Looking back, she shuddered a little and remembered that even in those brief days, young and silly as she had been, there had been a terror that she had never faced or acknowledged. Perhaps a premonition that this was all she and Tip were ever to have of love and living together; perhaps that was what had made those few days so exquisite, so unforgettable. And in her heart, even now in her great happiness, she wept for the two children who had raced lightheartedly into a marriage over which, from its very beginning, had lain the bitter shadow of death and desolation.

She and Beth came back on a train that readied Marthasville at 6:10 in the afternoon. Tom and Phil were waiting for them. There was something odd and strained in their faces, but Geraldine was so glad to see Phil after what seemed like an age-long absence — it had been two days and nights — that she was not quite conscious of the curious, veiled glances that the station loungers turned her way.
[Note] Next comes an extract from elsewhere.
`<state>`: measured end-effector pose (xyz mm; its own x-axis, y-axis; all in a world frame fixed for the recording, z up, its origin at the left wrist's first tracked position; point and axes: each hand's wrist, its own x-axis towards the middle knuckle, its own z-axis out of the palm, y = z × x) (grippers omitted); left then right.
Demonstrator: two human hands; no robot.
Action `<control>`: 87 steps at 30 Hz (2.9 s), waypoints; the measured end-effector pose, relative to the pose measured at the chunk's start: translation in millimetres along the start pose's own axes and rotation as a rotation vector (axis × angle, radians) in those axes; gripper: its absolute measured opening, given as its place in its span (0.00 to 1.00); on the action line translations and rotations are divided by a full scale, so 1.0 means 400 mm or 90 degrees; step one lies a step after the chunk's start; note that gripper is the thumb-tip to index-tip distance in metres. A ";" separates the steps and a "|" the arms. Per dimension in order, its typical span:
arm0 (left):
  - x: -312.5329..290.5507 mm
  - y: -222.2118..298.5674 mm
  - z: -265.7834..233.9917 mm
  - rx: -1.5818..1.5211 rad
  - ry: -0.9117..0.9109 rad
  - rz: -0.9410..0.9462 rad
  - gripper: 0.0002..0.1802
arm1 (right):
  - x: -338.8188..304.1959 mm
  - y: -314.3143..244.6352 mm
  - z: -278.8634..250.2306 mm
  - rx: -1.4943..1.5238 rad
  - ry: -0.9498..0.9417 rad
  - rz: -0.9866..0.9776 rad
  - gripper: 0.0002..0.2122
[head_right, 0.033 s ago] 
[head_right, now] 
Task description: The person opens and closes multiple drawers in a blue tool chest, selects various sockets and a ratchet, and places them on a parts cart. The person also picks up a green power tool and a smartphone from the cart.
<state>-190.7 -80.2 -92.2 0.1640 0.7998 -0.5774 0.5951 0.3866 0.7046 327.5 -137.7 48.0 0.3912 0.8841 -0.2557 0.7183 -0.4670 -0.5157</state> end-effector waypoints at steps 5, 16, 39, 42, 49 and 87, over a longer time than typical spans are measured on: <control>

Tom hustled them into his old sedan before they could do more than call a greeting to a friend here and there. And as the sedan rattled through town, with Tom at the wheel, Beth beside him, Geraldine drew closer to Phil, slid her hand in his and demanded very softly, “Did you miss me, darling?”

His hand closed painfully on hers and his jaw had a set, stern look as he said half under his breath, “I — I’ll always miss you, if you’re gone from me five minutes.”

In the dusk that filled the old sedan she could only guess at his expression. But the clasp of his fingers on hers, the tone of his voice, made her breath come a little faster, and she was almost giddy with happiness.

The car turned in at the break in the white picket fence, went up the straggling drive and stopped. As Tom helped Beth out and turned for a fleeting moment to look at Phil, Geraldine knew that something was wrong. Knew it, with a little sudden sharp stab of terror that was like a chill finger against her heart.

“Dad, what — ?” she gasped.

Tom said almost curtly. “Inside with you, kid.”

Beth looked at him swiftly, and her eyes widened. But without a word she turned and led the way into the house.

Geraldine stood before her father, looking from him to Phil, an icy hand closing about her young heart. But her voice was quite steady. “All right, Dad — let’s have it. Straight from the shoulder, like always.”